Storie delle famiglie
20/05/2019
A casa, lontani da casa
Storia di Irene, mamma di Casa Ronald
Io, lui, noi
Ciao a tutti, mi chiamo Irene e sono la mamma di Ginevra e Diego e lui è il babbo, Daniele. Dodici anni fa con Daniele è andata così, amore a prima vista. Ci siamo conosciuti e ci siamo amati da subito, mi ha chiesto se volevo un figlio e io ho risposto di sì. Lo so, dall’esterno potrebbe sembrare una scelta affrettata, ma vi assicuro che è stata la migliore che potessi mai fare. Perché dopo nove mesi è arrivata lei, la mia melina, la nostra melina.
Ginevra
Delle problematiche di Ginevra non se n’era accorto nessuno, ma poco importava, la gravidanza l’avremmo portata a termine comunque. Mentre i medici ce la presentavano, Daniele non li ascoltava neanche e chiedeva solo di poterla vedere. È stato quello il momento in cui abbiamo realizzato di doverci preparare a un qualcosa che non avevamo previsto, un problema da dover affrontare di petto, da subito. I pensieri erano tanti, ci domandavamo cosa ne sarebbe stato di lei, del suo futuro. Abbiamo capito presto che bisognava concentrarsi non tanto sul domani ma a ciò che avremmo potuto fare per lei ogni giorno, al suo fianco.
La nascita di Diego
Sono iniziate le visite, i controlli, le paure, le notti in ospedale, i pianti. Occasioni che hanno fatto crescere me, Daniele e anche la nostra piccola, ci hanno unito tantissimo. Una prova? Diego. Lo abbiamo voluto dopo soli venti mesi, andando contro il volere dei medici.

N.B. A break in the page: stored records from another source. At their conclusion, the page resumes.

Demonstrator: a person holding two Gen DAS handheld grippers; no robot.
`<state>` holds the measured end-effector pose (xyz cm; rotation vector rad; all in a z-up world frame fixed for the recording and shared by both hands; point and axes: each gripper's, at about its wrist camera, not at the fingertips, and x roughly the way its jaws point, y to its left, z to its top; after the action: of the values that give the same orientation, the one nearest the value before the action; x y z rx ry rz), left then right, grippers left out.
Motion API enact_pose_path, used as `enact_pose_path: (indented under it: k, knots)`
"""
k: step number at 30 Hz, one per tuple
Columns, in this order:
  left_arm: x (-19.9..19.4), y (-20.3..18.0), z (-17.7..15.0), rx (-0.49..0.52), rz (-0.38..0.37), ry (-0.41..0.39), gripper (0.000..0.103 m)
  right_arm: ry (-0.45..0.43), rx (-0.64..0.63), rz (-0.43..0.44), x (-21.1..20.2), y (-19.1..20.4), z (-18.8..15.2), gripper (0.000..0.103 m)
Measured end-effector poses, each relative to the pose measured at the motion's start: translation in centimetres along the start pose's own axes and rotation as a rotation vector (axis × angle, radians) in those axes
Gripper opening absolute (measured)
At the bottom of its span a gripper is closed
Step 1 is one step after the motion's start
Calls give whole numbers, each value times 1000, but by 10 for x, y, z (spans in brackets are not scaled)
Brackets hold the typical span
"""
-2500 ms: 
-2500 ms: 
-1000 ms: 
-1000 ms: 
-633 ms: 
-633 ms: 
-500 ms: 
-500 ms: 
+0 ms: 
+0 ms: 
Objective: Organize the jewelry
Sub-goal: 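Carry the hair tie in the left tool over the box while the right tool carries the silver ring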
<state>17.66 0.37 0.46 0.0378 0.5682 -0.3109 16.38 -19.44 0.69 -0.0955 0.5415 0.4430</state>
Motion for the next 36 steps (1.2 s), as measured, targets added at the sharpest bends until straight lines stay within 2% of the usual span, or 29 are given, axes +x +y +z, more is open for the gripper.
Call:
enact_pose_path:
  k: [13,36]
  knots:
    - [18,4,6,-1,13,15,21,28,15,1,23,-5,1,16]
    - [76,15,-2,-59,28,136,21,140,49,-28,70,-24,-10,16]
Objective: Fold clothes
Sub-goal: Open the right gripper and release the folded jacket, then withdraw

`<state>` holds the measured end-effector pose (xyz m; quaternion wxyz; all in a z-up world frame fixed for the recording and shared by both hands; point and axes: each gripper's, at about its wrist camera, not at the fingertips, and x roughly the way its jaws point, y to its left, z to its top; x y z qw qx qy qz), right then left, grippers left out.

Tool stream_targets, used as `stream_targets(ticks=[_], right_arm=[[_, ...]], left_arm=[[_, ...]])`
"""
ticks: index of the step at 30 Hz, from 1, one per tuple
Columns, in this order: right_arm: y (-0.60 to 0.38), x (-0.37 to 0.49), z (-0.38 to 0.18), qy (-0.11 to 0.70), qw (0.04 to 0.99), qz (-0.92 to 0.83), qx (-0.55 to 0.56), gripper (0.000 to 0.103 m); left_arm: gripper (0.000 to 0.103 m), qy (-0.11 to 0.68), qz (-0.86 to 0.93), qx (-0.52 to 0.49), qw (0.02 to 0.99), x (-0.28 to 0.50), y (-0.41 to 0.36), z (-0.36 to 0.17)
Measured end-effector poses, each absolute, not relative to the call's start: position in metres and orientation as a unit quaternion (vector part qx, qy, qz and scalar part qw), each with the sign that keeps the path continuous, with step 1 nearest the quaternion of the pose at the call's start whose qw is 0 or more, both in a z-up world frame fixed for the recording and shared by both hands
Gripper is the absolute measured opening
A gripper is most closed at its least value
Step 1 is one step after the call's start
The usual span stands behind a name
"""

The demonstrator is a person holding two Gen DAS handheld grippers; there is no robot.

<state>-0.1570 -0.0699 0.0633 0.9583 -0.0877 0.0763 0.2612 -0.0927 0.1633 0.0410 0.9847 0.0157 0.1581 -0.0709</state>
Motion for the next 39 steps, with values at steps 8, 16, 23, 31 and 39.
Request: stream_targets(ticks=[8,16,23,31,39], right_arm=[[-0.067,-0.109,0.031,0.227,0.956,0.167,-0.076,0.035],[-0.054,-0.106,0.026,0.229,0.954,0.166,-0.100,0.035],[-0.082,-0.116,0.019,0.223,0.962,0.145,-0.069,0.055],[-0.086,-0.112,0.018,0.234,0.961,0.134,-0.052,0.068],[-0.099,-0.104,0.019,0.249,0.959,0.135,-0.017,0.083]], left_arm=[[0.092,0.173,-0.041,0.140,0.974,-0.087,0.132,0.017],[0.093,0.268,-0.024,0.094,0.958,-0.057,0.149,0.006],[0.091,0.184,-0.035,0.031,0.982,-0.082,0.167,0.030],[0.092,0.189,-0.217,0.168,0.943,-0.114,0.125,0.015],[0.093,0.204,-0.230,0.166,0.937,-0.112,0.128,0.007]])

Ci dicevano di aspettare e che non era il caso vista la situazione, ma a noi non interessava. Pensandoci, se non l’avessimo fatto Ginevra non sarebbe quella che è oggi. Sarebbe cresciuta sotto una campana di vetro e noi questo non lo volevamo.
L’arrivo a Firenze
Un giorno Ginevra si è sentita male, così hanno deciso di traferirla dall’ospedale di Pisa al Meyer di Firenze. Ci dicevano che la situazione era molto grave e che non ce l’avrebbe fatta, eravamo distrutti. Non lo auguro a nessuno, sono momenti in cui vorresti che tutto fosse solo un incubo da cui potersi risvegliare, ma non era così. In quei giorni non ci siamo mai scollati dall’ospedale. Dormivamo nei corridoi, ci lavavamo nei bagni, stavamo là dalla mattina alla mattina dopo. I medici ci consigliavano di andare a riposare, ma dove potevamo andare? Ogni secondo poteva cambiare la situazione, noi non andavamo da nessuna parte!
Casa Ronald
Dopo cinque giorni di adattamento nei corridoi siamo stati fortunati, abbiamo trovato Casa Ronald. Io non la conoscevo, assolutamente. Siamo rimasti molto colpiti dall’ambiente, dalla pulizia. Ci ha stupito molto l’accoglienza dei volontari e del personale, persone stupende, che nonostante fossimo devastati e non avessimo nessuna voglia di parlare, sono riusciti a strapparci dei sorrisi. E ripeto, in quei momenti lì non hai voglia. Non vedi l’ora di andare su, di lavarti, di chiudere gli occhi, perché sai che la mattina dopo li devi riaprire per tornare in ospedale. Dormi per sfinimento, perché altrimenti non dormiresti.
Sentirsi in famiglia
Quando poi in Casa Ronald è arrivato anche Diego e ci siamo ricongiunti, è cambiato tutto. Ginevra lo ha visto entrare dalla porta e ha alzato le braccia per stringerlo forte. Se non fossimo stati ospiti qui, non so quanto avremmo retto la situazione. Non eravamo a casa nostra, ma lo eravamo lo stesso. A qualsiasi ora tornavi, c’era qualcuno che ti chiedeva com’era andata, un’altra mamma, un papà, pronti ad ascoltarti. C’era qualcuno a cui poter parlare del desiderio di Ginevra una volta uscita dall’ospedale. Potergli dire che una volta tornata a casa, ci saremmo buttati tutti e quattro sul lettone a farci le coccole.